Task prompt
The whole listing below should be output again, word for word.

Record extracts
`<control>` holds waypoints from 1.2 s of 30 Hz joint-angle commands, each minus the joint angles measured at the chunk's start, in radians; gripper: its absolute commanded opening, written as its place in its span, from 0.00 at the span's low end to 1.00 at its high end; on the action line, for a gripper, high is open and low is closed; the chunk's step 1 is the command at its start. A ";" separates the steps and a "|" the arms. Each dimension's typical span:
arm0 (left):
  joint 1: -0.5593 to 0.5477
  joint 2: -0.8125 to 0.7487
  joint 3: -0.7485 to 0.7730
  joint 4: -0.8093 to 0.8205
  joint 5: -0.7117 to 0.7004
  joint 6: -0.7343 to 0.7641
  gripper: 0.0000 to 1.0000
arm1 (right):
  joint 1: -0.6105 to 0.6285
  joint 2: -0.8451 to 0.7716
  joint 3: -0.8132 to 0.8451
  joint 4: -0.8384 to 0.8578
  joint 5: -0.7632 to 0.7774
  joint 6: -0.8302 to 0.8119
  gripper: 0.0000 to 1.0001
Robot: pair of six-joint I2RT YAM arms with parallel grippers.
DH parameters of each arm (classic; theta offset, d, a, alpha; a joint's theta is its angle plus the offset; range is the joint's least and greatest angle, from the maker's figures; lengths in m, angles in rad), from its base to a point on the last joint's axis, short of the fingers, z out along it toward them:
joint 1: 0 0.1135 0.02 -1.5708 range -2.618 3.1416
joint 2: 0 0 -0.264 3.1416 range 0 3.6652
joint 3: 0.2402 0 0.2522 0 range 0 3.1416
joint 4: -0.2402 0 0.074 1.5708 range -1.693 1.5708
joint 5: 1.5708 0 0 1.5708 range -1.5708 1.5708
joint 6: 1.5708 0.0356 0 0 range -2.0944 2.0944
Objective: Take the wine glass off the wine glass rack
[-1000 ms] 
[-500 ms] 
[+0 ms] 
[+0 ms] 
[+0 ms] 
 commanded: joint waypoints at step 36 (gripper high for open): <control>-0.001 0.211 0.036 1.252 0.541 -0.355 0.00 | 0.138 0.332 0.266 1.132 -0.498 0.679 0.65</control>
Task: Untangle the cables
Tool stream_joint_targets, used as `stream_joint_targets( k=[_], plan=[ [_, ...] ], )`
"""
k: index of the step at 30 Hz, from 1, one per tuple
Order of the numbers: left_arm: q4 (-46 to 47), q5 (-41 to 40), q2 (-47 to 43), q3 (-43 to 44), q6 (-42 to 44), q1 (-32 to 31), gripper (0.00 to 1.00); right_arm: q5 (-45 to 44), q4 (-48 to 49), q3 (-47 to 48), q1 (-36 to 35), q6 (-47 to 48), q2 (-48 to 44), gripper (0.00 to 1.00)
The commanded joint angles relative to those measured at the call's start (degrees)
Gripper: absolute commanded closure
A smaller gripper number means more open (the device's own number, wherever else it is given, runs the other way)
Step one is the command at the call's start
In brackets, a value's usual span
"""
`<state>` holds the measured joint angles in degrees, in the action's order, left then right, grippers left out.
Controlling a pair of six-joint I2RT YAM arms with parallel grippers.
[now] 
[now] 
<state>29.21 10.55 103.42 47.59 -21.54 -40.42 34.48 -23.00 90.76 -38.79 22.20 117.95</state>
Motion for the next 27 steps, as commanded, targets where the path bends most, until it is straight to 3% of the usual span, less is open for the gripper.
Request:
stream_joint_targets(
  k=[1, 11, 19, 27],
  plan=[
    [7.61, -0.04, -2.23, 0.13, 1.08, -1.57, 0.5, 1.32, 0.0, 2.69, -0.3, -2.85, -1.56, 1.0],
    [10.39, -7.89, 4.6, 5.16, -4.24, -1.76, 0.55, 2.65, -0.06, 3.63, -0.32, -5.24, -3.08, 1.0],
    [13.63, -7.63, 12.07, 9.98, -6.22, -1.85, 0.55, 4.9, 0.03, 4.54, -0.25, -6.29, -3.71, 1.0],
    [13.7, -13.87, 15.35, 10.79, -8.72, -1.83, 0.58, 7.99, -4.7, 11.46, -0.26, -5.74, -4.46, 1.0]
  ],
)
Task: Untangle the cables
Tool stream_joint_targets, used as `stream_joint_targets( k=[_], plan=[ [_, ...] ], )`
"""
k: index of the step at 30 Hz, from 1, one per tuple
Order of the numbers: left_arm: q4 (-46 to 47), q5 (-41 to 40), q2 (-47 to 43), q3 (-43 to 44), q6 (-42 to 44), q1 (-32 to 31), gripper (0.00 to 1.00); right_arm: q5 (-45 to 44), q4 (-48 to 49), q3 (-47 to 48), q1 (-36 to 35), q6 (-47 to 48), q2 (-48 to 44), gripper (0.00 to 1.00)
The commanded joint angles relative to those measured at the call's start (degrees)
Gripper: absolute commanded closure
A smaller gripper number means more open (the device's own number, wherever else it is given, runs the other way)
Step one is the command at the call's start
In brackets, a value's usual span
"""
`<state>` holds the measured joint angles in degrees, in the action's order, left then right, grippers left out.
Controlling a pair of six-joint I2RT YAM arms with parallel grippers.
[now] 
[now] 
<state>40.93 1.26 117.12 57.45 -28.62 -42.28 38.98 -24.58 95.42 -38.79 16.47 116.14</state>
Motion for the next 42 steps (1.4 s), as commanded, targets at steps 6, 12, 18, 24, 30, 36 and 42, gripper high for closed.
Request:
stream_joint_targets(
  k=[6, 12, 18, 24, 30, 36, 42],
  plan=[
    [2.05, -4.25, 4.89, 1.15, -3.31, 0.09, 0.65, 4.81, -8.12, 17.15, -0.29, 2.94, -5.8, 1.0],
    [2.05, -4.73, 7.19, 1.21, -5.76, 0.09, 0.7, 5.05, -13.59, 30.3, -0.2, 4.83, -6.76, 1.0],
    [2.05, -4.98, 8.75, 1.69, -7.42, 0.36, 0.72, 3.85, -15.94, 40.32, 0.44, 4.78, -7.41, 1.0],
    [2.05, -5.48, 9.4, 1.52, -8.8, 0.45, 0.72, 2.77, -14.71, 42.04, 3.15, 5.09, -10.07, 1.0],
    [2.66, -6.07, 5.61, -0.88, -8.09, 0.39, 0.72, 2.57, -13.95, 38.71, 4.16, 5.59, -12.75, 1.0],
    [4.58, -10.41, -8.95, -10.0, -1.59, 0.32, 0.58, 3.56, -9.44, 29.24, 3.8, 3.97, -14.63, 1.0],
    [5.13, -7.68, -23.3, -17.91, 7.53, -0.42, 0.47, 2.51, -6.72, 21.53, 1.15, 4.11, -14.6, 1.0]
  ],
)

Expected answer
`<control>` holds waypoints from 1.2 s of 30 Hz joint-angle commands, each minus the joint angles measured at the chunk's start, in radians; gripper: its absolute commanded opening, written as its place in its span, from 0.00 at the span's low end to 1.00 at its high end; on the action line, for a gripper, high is open and low is closed; the chunk's step 1 is the command at its start. A ";" separates the steps and a "|" the arms. Each dimension's typical span:
arm0 (left):
  joint 1: -0.5593 to 0.5477
  joint 2: -0.8125 to 0.7487
  joint 3: -0.7485 to 0.7730
  joint 4: -0.8093 to 0.8205
  joint 5: -0.7117 to 0.7004
  joint 6: -0.7343 to 0.7641
  gripper: 0.0000 to 1.0000
arm1 (right):
  joint 1: -0.6105 to 0.6285
  joint 2: -0.8451 to 0.7716
  joint 3: -0.8132 to 0.8451
  joint 4: -0.8384 to 0.8578
  joint 5: -0.7632 to 0.7774
  joint 6: -0.8302 to 0.8119
  gripper: 0.0000 to 1.0001
Robot: pair of six-joint I2RT YAM arms with parallel grippers.
DH parameters of each arm (classic; theta offset, d, a, alpha; a joint's theta is its angle plus the offset; range is the joint's least and greatest angle, from the maker's figures; lengths in m, angles in rad), from its base to a point on the last joint's axis, short of the fingers, z out along it toward them:
joint 1: 0 0.1135 0.02 -1.5708 range -2.618 3.1416
joint 2: 0 0 -0.264 3.1416 range 0 3.6652
joint 3: 0.2402 0 0.2522 0 range 0 3.1416
joint 4: -0.2402 0 0.074 1.5708 range -1.693 1.5708
joint 5: 1.5708 0 0 1.5708 range -1.5708 1.5708
joint 6: 1.5708 0.0356 0 0 range -2.0944 2.0944
Objective: Take the wine glass off the wine glass rack
[-1000 ms] 
[-500 ms] 
[+0 ms] 
[+0 ms] 
[+0 ms] 
 commanded: joint waypoints at step 36 (gripper high for open): <control>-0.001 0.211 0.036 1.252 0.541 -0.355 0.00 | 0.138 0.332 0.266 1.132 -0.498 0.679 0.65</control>
Task: Untangle the cables
Tool stream_joint_targets, used as `stream_joint_targets( k=[_], plan=[ [_, ...] ], )`
"""
k: index of the step at 30 Hz, from 1, one per tuple
Order of the numbers: left_arm: q4 (-46 to 47), q5 (-41 to 40), q2 (-47 to 43), q3 (-43 to 44), q6 (-42 to 44), q1 (-32 to 31), gripper (0.00 to 1.00); right_arm: q5 (-45 to 44), q4 (-48 to 49), q3 (-47 to 48), q1 (-36 to 35), q6 (-47 to 48), q2 (-48 to 44), gripper (0.00 to 1.00)
The commanded joint angles relative to those measured at the call's start (degrees)
Gripper: absolute commanded closure
A smaller gripper number means more open (the device's own number, wherever else it is given, runs the other way)
Step one is the command at the call's start
In brackets, a value's usual span
"""
`<state>` holds the measured joint angles in degrees, in the action's order, left then right, grippers left out.
Controlling a pair of six-joint I2RT YAM arms with parallel grippers.
[now] 
[now] 
<state>29.21 10.55 103.42 47.59 -21.54 -40.42 34.48 -23.00 90.76 -38.79 22.20 117.95</state>
Motion for the next 27 steps, as commanded, targets where the path bends most, until it is straight to 3% of the usual span, less is open for the gripper.
Request:
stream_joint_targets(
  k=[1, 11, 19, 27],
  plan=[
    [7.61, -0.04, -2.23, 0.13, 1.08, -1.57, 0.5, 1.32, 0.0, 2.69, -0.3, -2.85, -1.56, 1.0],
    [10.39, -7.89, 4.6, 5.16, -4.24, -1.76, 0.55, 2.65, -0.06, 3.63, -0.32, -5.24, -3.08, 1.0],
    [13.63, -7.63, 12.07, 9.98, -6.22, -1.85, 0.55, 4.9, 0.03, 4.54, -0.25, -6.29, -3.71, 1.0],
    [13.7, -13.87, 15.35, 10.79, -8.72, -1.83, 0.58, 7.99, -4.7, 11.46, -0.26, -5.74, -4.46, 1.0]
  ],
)
Task: Untangle the cables
Tool stream_joint_targets, used as `stream_joint_targets( k=[_], plan=[ [_, ...] ], )`
"""
k: index of the step at 30 Hz, from 1, one per tuple
Order of the numbers: left_arm: q4 (-46 to 47), q5 (-41 to 40), q2 (-47 to 43), q3 (-43 to 44), q6 (-42 to 44), q1 (-32 to 31), gripper (0.00 to 1.00); right_arm: q5 (-45 to 44), q4 (-48 to 49), q3 (-47 to 48), q1 (-36 to 35), q6 (-47 to 48), q2 (-48 to 44), gripper (0.00 to 1.00)
The commanded joint angles relative to those measured at the call's start (degrees)
Gripper: absolute commanded closure
A smaller gripper number means more open (the device's own number, wherever else it is given, runs the other way)
Step one is the command at the call's start
In brackets, a value's usual span
"""
`<state>` holds the measured joint angles in degrees, in the action's order, left then right, grippers left out.
Controlling a pair of six-joint I2RT YAM arms with parallel grippers.
[now] 
[now] 
<state>40.93 1.26 117.12 57.45 -28.62 -42.28 38.98 -24.58 95.42 -38.79 16.47 116.14</state>
Motion for the next 42 steps (1.4 s), as commanded, targets at steps 6, 12, 18, 24, 30, 36 and 42, gripper high for closed.
Request:
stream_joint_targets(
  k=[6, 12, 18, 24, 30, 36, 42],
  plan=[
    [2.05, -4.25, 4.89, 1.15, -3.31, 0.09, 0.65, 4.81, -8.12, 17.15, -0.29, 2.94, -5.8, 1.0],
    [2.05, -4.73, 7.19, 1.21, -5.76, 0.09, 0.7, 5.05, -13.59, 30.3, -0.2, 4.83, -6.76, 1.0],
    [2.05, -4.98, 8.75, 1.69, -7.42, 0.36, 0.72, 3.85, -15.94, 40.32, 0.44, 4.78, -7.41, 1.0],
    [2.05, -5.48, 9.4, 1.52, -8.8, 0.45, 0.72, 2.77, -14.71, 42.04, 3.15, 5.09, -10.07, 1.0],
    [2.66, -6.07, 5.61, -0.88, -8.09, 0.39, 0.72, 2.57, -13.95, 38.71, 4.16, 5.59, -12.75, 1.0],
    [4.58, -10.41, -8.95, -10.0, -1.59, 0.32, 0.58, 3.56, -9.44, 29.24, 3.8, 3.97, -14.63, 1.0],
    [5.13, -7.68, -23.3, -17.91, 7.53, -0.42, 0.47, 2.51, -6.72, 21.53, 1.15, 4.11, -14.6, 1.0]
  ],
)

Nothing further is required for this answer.